カリネは冒険者たちに彼女を診察室のベッドに寝かせるように指示する。


その間にシュゼットとオーバンが手当の道具などを用意していた。


「私に手を貸して欲しいこととは?」


高野がタイミングを見計らってカリネに尋ねると、彼女はシスカの方をちらりと見て「彼女の話を聴いて見て欲しいのです」と口を開いた。


「彼女は救助されてから1日、ほとんどなにも喋らないそうです。声帯には異常は無いはずですが、痛がる様子も泣く様子もなく、まるで壊れてしまったように無反応なのです。治療は今日中に終わりますので、明日、お話を聴いてあげてもらえますか?」


過度なストレスがかかった場合に、ショックで喋れなくなってしまったり、「乖離かいり」といってまるで魂が抜けてしまったかのように感情などが表に表出できなくなることがある。

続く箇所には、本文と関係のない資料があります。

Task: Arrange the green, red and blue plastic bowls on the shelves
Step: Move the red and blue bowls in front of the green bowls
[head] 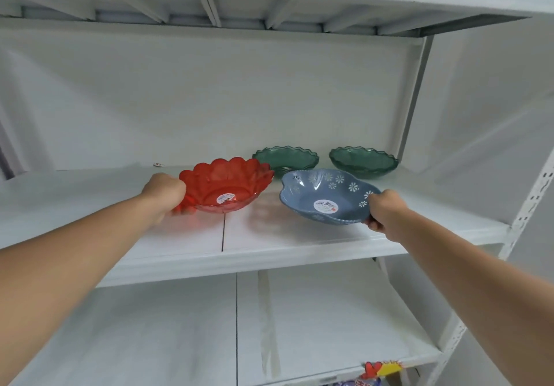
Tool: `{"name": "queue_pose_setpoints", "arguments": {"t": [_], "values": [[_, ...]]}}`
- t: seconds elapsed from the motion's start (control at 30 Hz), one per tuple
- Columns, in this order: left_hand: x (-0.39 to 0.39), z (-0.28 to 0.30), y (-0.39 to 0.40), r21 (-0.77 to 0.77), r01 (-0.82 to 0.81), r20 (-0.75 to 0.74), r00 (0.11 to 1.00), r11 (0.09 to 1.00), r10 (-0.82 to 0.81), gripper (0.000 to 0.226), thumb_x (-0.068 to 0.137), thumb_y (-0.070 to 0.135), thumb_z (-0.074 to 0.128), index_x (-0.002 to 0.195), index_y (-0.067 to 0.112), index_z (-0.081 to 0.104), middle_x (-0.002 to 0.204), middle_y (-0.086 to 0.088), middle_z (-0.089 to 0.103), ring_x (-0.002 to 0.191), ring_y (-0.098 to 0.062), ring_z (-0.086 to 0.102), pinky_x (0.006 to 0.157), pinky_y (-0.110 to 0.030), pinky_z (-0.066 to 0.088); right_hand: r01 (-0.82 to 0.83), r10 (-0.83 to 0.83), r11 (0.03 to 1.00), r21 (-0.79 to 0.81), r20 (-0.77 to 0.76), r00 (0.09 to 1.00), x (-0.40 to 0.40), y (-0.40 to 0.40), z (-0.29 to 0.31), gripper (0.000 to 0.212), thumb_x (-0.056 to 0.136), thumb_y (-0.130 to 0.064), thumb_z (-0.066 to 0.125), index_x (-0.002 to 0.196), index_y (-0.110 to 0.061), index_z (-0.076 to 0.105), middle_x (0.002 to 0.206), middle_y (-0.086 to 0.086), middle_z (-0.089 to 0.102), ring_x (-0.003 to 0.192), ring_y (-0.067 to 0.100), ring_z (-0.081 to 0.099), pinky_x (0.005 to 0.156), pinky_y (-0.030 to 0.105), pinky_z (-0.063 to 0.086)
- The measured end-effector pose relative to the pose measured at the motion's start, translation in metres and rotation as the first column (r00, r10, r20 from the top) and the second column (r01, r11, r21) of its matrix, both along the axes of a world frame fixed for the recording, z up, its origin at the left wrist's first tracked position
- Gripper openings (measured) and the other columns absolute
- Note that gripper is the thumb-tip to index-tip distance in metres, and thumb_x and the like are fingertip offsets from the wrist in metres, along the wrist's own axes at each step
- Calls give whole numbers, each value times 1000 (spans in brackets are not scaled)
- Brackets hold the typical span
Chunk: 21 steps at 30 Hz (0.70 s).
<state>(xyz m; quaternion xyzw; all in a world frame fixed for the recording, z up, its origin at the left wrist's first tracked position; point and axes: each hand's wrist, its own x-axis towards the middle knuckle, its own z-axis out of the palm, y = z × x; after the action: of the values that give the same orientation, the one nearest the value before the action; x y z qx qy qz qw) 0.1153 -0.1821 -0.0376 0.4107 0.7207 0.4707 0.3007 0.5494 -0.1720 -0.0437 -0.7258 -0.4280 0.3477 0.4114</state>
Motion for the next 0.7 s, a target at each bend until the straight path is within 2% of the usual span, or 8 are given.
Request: {"name": "queue_pose_setpoints", "arguments": {"t": [0.1,0.23,0.4,0.57,0.6,0.7], "values": [[21,2,11,1,31,-4,1000,1000,-31,28,93,-2,47,115,-6,65,96,-27,75,55,-34,73,50,-34,59,24,-24,1000,-9,2,1000,17,6,-5,23,100,-5,34,90,-5,54,69,15,62,49,22,53,39,20,38],[45,7,30,15,74,9,997,997,-74,27,93,-4,46,113,-7,64,93,-26,74,51,-33,72,46,-32,57,68,-69,997,-30,-23,997,29,10,-8,28,97,-3,33,109,-1,58,72,18,65,49,23,53,39,18,37],[75,9,49,14,120,29,992,993,-120,29,92,1,48,115,-5,65,97,-25,76,62,-37,77,68,-48,66,106,-106,994,13,-10,994,54,20,11,24,99,-7,35,109,-4,57,70,15,64,54,23,56,38,18,36],[112,0,52,-4,114,17,993,993,-114,26,92,-4,44,107,-5,65,96,-26,75,59,-37,75,52,-37,61,118,-118,993,-4,2,993,109,36,3,26,97,-4,34,111,-2,57,68,16,65,56,24,57,45,23,36],[119,-2,53,-10,101,20,995,995,-101,26,92,-5,44,106,-5,65,96,-26,74,60,-38,75,55,-40,63,113,-113,994,-8,5,994,122,40,0,26,97,-4,34,111,-1,57,69,16,65,57,24,57,45,23,37],[140,-12,55,-14,45,31,999,999,-44,22,94,-6,45,104,-7,64,89,-27,73,62,-38,73,78,-56,64,80,-81,997,-9,-1,997,162,57,-14,28,96,-3,35,113,2,58,71,18,65,58,26,56,49,25,39]]}}
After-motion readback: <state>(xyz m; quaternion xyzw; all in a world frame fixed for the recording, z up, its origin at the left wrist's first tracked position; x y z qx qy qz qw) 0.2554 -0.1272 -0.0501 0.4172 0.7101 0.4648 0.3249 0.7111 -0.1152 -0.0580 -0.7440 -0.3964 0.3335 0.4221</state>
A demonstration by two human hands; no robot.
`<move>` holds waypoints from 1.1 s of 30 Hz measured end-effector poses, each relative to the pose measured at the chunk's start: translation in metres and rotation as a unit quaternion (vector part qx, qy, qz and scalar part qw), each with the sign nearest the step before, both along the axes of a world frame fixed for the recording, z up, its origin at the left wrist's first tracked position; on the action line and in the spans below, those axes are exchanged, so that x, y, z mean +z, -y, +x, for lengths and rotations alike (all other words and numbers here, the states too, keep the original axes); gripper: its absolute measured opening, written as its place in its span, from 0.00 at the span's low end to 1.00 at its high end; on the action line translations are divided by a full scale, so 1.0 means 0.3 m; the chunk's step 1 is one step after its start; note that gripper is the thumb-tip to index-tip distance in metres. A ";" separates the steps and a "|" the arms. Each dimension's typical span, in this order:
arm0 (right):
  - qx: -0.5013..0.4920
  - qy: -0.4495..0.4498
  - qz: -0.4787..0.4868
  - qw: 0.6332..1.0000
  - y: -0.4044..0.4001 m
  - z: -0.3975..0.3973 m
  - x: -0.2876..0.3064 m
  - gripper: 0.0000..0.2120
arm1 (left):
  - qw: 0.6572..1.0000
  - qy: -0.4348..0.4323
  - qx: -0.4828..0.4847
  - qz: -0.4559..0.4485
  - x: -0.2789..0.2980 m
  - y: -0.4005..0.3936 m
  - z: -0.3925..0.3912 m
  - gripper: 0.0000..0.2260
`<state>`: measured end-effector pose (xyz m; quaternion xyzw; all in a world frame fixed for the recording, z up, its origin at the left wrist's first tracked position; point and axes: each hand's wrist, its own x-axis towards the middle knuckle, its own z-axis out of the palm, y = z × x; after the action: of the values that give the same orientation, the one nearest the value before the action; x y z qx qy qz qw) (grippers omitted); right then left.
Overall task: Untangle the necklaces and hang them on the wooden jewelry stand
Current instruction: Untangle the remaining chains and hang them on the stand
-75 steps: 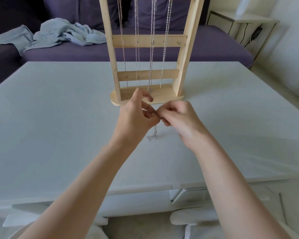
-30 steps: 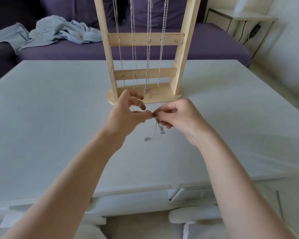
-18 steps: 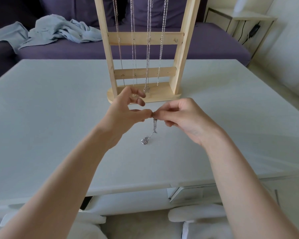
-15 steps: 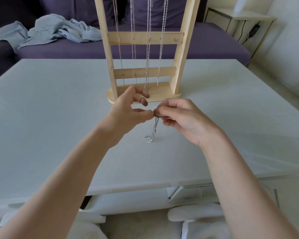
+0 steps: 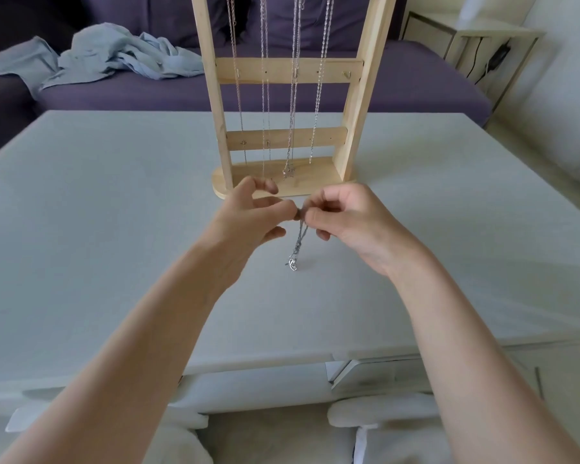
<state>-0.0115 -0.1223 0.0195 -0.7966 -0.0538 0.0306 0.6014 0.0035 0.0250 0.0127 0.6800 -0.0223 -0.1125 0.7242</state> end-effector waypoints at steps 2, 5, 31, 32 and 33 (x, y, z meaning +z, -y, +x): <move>0.022 -0.015 -0.050 0.998 -0.003 -0.002 -0.001 0.08 | 0.998 -0.054 0.003 -0.021 -0.006 0.005 -0.005 0.09; 0.051 -0.030 -0.113 0.992 -0.003 -0.008 -0.006 0.06 | 0.996 -0.078 -0.003 0.046 -0.016 0.006 -0.008 0.05; -0.026 -0.007 -0.023 0.999 0.000 0.023 -0.006 0.10 | 0.989 -0.095 -0.114 0.030 0.011 -0.026 0.019 0.04; -0.029 -0.016 0.003 0.999 0.001 0.029 -0.005 0.09 | 0.991 -0.077 -0.103 0.045 0.011 -0.026 0.026 0.04; -0.031 -0.028 0.031 0.999 0.005 0.035 -0.003 0.08 | 0.993 -0.066 -0.091 0.048 0.012 -0.026 0.033 0.04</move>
<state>-0.0009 -0.1237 0.0186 -0.7775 -0.0132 0.0329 0.6278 0.0134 0.0328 0.0163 0.7001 -0.0309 -0.2234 0.6775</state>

もしかしたらそうした症状が出ているのかもしれない、と思いながら高野は頷く。


「今日は入院してもらうことになるので、治療後、病室に移ってもらいます。先生は明日彼女の病室を訪ねてみて下さい」


「わかりました」




正直、一発目から安全な国日本からきた若造カウンセラーにはかなり重たいケースではあるが、やれることはやってみよう、と高野は覚悟を決めた。